Cuando regresé a la oficina, Art ya se había marchado a casa, y empezaba a oscurecer. Si iba a Wickenden ahora, al llegar no encontraría más que un departamento de historia cerrado a cal y canto. El día había tocado a su fin. Habría mecanografiado mis notas si hubiera tomado alguna, pero como no era el caso, apagué las luces, cerré con llave y volví a mi piso vacío junto a las vías del tren. Mi cena consistió en dos cervezas y un bocadillo que engullí mientras miraba por la ventana. Al trasladarme a Lincoln me gustaban aquellas tranquilas noches de pueblo; me dedicaba a narrármelas a mí mismo. Pero existe una delgada y frágil frontera entre llevar una vida románticamente monástica y aburrirse como una ostra. Yo llevaba algún tiempo pisándola y por fin había caído en el Lado Oscuro… o cuando menos Tedioso. A las diez ya dormía a pierna suelta.

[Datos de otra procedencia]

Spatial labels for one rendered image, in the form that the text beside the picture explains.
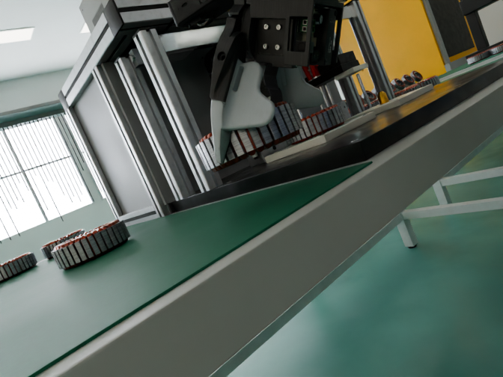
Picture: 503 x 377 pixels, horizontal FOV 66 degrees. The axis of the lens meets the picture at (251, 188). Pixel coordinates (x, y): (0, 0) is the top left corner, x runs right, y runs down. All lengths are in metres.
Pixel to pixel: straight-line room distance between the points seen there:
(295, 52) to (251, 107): 0.06
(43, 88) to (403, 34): 5.61
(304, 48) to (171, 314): 0.23
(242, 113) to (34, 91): 7.16
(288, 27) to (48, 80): 7.30
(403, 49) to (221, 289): 4.31
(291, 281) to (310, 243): 0.03
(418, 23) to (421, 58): 0.33
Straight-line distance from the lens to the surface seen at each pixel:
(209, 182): 0.65
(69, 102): 1.04
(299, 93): 0.44
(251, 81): 0.35
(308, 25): 0.33
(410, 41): 4.45
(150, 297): 0.25
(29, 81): 7.52
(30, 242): 6.92
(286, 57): 0.34
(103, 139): 0.96
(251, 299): 0.26
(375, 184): 0.36
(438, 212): 2.03
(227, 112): 0.35
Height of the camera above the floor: 0.81
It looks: 6 degrees down
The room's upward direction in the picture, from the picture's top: 23 degrees counter-clockwise
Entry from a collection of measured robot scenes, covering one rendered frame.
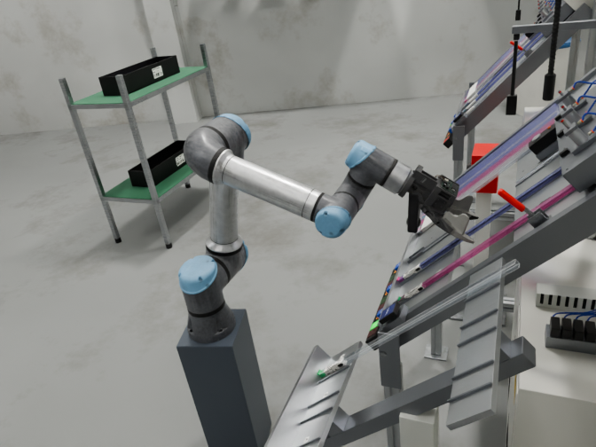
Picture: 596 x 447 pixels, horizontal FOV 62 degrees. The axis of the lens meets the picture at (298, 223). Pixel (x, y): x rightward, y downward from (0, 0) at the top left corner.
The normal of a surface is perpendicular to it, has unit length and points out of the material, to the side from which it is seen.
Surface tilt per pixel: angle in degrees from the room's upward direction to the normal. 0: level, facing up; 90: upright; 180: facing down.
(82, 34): 90
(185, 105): 90
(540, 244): 90
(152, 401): 0
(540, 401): 90
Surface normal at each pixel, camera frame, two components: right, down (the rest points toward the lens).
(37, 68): -0.14, 0.48
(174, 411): -0.13, -0.87
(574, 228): -0.36, 0.48
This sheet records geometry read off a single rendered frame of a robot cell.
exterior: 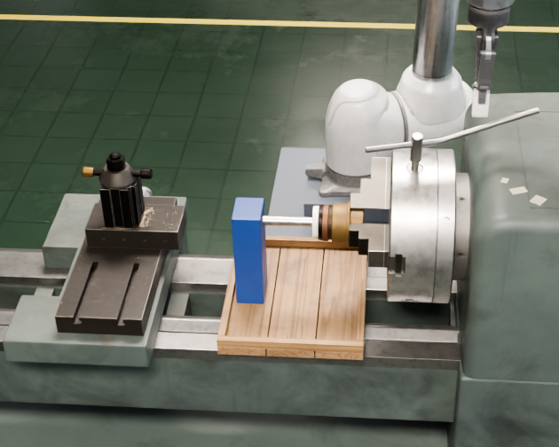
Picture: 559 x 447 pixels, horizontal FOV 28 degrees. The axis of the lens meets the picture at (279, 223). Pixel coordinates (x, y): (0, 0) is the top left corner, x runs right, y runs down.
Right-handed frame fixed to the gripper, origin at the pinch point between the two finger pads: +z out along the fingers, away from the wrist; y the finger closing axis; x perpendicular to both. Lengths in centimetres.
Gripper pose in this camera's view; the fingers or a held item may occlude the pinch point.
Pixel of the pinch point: (481, 99)
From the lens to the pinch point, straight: 219.3
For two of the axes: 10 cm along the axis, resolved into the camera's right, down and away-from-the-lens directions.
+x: 10.0, 0.3, -0.9
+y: -0.9, 5.8, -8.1
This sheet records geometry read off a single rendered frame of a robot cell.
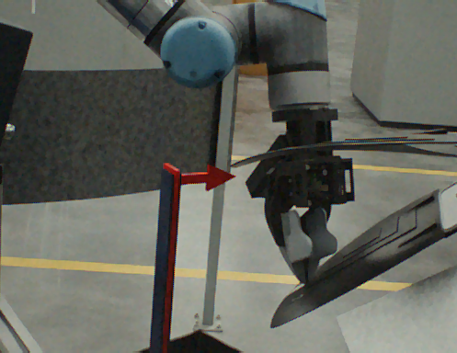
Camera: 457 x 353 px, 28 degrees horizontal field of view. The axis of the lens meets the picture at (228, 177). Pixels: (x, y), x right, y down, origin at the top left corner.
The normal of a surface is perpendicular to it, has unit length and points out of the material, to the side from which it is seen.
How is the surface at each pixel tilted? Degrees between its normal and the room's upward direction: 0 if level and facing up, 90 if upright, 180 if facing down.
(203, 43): 90
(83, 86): 90
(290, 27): 76
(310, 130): 90
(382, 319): 55
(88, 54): 90
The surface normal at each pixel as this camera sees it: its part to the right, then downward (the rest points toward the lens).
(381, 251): -0.60, -0.76
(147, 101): 0.66, 0.26
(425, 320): -0.30, -0.38
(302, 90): 0.06, 0.01
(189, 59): -0.09, 0.26
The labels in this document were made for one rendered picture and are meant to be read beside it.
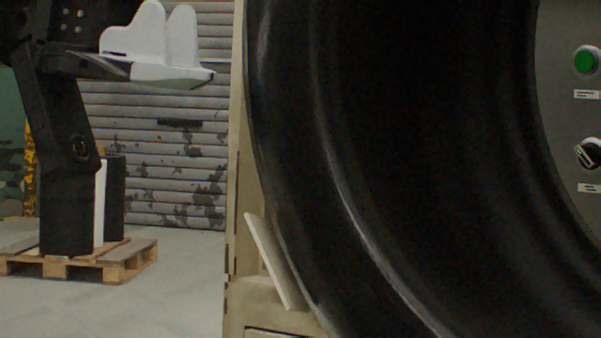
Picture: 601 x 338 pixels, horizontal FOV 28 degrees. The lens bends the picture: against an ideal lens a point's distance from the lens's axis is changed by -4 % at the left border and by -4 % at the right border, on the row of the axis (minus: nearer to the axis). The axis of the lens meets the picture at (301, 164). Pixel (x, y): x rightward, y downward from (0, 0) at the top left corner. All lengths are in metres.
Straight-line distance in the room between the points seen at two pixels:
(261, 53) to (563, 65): 0.69
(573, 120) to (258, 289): 0.44
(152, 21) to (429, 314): 0.33
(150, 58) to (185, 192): 9.51
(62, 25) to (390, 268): 0.37
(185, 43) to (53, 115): 0.12
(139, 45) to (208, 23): 9.44
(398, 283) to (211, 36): 9.67
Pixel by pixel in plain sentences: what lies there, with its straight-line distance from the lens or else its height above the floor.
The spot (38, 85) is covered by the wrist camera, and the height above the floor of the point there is 1.12.
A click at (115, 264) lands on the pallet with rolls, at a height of 0.12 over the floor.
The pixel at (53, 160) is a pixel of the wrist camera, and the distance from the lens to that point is 0.93.
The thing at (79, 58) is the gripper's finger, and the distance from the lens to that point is 0.88.
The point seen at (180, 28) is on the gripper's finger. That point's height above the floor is 1.17.
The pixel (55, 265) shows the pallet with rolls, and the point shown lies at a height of 0.09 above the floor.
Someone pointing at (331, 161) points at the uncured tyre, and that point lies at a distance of 0.65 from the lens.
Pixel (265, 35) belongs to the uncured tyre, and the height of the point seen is 1.15.
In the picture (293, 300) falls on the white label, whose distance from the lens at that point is 0.69.
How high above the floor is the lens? 1.12
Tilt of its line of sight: 3 degrees down
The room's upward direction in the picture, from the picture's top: 3 degrees clockwise
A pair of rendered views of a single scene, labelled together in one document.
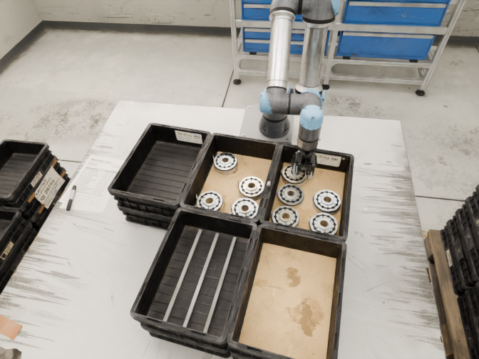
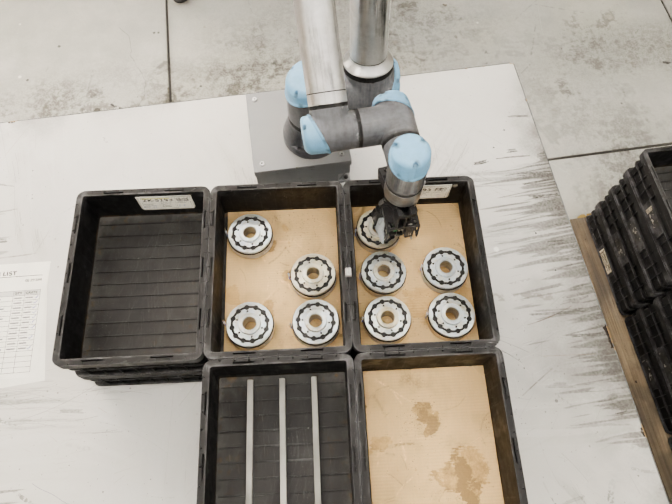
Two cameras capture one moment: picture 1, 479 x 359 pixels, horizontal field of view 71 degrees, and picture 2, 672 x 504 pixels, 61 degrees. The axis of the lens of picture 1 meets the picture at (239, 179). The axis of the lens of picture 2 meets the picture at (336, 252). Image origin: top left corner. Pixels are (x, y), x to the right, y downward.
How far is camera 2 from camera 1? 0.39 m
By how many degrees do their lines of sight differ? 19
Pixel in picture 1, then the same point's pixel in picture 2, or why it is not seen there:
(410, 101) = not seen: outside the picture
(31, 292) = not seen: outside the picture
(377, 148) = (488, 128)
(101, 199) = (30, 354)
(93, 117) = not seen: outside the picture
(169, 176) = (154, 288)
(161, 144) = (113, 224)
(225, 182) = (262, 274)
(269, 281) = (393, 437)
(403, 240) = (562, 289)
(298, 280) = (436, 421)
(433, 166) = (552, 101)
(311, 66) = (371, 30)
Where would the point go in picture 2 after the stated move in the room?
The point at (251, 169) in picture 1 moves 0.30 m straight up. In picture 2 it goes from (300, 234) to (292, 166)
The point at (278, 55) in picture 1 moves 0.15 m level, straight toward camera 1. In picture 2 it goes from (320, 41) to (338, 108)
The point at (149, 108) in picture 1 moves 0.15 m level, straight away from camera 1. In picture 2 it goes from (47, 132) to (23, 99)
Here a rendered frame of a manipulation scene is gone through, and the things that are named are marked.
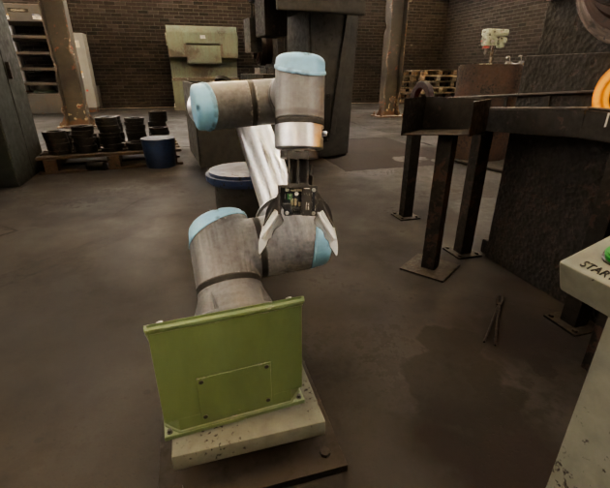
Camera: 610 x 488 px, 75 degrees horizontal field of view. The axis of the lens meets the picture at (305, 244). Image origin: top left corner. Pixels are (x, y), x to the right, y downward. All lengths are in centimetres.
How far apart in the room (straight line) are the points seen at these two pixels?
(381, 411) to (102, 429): 71
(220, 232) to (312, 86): 39
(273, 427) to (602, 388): 60
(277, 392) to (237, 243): 34
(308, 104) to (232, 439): 68
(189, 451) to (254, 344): 25
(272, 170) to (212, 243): 30
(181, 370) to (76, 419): 47
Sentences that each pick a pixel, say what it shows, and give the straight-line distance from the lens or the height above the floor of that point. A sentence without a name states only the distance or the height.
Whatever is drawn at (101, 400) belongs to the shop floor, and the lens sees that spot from 127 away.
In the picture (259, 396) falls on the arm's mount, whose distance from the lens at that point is 92.
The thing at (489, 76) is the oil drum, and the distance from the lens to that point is 428.
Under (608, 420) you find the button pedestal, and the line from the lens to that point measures 67.
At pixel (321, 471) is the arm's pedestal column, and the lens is 99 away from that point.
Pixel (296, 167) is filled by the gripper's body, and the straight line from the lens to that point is 73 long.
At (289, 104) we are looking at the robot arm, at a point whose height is 76.
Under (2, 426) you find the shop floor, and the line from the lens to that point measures 133.
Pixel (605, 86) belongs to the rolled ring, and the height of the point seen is 77.
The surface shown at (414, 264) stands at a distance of 187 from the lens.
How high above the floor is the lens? 81
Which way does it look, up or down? 24 degrees down
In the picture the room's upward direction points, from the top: straight up
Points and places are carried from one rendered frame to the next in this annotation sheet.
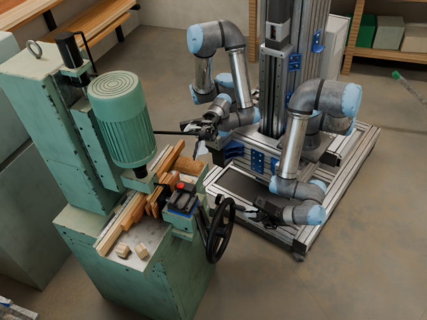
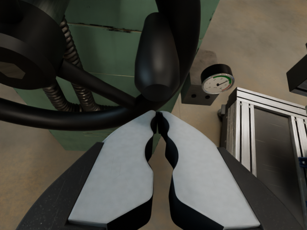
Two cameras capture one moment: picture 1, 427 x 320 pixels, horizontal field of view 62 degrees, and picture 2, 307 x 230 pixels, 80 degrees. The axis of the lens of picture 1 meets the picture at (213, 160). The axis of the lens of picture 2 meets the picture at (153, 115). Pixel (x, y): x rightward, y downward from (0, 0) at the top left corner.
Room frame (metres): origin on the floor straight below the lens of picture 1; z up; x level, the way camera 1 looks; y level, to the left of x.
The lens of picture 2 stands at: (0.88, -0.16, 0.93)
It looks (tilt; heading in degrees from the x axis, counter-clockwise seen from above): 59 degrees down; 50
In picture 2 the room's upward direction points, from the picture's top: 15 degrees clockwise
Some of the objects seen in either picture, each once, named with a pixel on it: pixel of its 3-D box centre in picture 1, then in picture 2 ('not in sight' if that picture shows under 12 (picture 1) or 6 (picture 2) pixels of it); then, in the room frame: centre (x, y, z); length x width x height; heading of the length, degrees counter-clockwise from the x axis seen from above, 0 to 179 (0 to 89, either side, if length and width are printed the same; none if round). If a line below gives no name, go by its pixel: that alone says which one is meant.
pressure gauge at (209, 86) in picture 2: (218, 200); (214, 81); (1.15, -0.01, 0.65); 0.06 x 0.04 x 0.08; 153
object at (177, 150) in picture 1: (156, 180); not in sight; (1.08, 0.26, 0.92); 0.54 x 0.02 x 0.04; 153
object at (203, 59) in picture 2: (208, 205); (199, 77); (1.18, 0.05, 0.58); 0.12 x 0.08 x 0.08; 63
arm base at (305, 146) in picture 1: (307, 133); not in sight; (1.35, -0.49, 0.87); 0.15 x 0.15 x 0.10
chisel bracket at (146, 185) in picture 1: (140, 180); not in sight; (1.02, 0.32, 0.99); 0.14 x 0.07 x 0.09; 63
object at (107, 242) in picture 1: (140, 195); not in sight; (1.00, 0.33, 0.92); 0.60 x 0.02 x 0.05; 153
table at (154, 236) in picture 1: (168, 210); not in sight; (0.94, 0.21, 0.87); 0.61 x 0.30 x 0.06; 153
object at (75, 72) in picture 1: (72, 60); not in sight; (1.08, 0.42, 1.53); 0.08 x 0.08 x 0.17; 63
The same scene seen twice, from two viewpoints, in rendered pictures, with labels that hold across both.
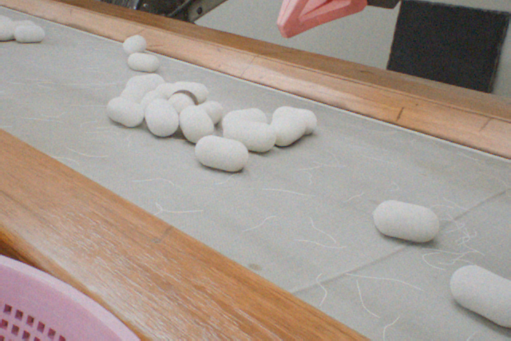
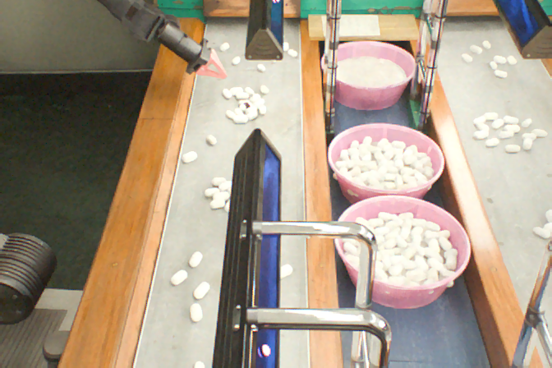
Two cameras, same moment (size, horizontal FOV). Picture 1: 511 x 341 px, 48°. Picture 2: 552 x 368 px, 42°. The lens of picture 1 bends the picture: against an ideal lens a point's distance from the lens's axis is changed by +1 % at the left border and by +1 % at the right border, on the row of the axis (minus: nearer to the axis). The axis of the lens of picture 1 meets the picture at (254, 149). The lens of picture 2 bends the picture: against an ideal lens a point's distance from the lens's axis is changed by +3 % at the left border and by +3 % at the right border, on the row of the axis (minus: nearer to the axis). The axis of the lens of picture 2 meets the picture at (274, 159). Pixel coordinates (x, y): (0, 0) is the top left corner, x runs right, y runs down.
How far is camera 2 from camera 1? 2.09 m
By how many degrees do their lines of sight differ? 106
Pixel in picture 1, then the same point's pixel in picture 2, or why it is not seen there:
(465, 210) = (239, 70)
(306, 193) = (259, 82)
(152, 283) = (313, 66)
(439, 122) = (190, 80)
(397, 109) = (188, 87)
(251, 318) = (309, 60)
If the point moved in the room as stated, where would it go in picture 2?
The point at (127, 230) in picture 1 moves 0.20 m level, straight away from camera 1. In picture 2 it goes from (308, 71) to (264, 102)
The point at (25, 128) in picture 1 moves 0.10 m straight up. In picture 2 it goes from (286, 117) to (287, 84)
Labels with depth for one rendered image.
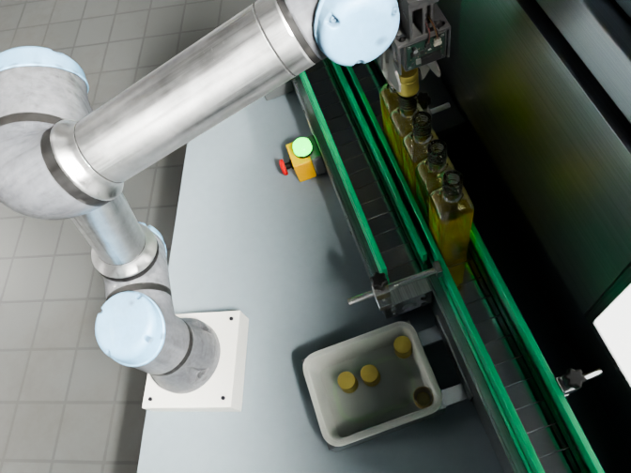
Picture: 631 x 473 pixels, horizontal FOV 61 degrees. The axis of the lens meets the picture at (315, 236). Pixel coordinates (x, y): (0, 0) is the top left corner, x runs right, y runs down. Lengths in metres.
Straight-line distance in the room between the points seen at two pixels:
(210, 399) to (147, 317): 0.25
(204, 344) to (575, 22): 0.81
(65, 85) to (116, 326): 0.43
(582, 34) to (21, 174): 0.60
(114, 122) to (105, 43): 2.58
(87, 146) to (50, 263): 1.95
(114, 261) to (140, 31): 2.22
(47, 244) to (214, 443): 1.60
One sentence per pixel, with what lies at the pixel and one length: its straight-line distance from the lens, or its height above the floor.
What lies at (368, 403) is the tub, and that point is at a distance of 1.07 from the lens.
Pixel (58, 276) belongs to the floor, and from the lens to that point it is 2.46.
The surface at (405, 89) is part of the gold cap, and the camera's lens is 0.86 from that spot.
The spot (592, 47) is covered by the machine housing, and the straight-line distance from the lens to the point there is 0.66.
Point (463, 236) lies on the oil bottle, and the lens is 0.93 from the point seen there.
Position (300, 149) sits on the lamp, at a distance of 1.22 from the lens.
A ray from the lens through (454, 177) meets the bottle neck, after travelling 0.82.
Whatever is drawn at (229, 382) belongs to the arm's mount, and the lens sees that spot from 1.10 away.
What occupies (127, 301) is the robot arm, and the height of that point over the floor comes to 1.04.
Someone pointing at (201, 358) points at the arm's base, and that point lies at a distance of 1.07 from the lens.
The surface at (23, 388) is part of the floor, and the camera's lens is 2.38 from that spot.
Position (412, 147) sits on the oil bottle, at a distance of 0.89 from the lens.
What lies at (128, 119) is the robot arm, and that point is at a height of 1.46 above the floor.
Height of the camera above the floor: 1.83
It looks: 63 degrees down
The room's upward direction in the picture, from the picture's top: 24 degrees counter-clockwise
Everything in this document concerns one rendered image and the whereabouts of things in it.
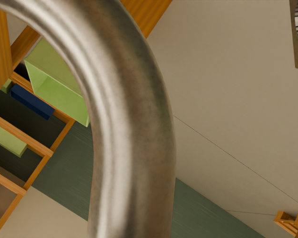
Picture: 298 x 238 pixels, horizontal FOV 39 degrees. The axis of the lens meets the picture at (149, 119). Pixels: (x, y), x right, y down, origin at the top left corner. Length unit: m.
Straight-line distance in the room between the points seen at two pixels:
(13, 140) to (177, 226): 2.73
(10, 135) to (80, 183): 1.26
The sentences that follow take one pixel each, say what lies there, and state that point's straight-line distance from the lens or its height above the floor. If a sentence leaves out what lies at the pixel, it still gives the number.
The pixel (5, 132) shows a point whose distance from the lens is 5.60.
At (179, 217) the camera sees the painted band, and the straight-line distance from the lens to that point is 6.49.
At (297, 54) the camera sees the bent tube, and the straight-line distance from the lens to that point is 0.26.
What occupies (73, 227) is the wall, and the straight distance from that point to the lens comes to 6.15.
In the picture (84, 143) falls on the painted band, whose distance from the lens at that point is 6.17.
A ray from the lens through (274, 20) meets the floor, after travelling 2.24.
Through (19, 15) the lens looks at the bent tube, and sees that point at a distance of 0.16.
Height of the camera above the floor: 1.33
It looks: 17 degrees down
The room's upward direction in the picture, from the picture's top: 148 degrees counter-clockwise
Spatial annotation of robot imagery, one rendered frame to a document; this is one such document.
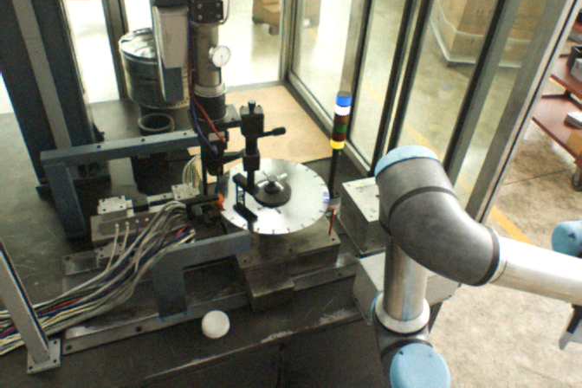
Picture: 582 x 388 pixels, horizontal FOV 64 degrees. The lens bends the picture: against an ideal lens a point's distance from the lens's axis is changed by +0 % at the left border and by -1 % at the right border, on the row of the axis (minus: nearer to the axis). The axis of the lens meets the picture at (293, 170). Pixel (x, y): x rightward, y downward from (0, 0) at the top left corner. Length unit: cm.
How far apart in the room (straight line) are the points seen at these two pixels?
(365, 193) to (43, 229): 100
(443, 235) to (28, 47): 123
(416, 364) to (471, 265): 36
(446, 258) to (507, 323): 179
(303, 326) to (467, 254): 68
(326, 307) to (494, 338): 121
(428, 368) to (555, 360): 149
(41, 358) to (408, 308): 85
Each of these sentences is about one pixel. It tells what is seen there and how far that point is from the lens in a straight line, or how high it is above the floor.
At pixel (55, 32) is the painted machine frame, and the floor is 128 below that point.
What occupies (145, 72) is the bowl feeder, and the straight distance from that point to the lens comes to 178.
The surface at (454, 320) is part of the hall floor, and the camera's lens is 240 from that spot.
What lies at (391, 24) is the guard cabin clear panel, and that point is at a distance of 155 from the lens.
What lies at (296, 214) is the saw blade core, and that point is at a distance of 129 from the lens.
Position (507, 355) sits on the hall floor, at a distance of 239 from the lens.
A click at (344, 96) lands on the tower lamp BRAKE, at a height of 116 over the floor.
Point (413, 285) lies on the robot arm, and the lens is 96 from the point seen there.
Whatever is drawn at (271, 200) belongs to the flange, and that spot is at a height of 96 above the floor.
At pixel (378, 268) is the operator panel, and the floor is 90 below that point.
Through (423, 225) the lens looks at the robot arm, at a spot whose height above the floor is 137.
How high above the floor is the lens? 183
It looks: 38 degrees down
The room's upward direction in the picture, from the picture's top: 5 degrees clockwise

A la mañana siguiente, cuando llegué al periódico, Austell McFarquahar ya estaba allí. Debería haberlo supuesto; eran las diez y media, y Austell cruzaba el umbral todos los días sin excepción a las diez en punto. Desde que yo trabajaba en el Carrier, nunca se había puesto enfermo. Cada año hacía las mismas vacaciones. Nueva Escocia para pescar y navegar a finales de julio, y las Navidades en Inglaterra con la familia de su esposa. Iba a casa para comer y tomarse lo que denominaba «tiempo de estudio» desde las once y media hasta las dos, y salía de la oficina entre seis y media y siete de la tarde.

—Austell McFarquahar —decía Art cada mañana en cuanto este entraba por la puerta a quien estuviera cerca—. Puedes poner el reloj en hora con su llegada.

A modo de respuesta, Austell sostenía un reloj imaginario con la mano izquierda, le daba cuerda con la derecha y sonreía como un niño satisfecho.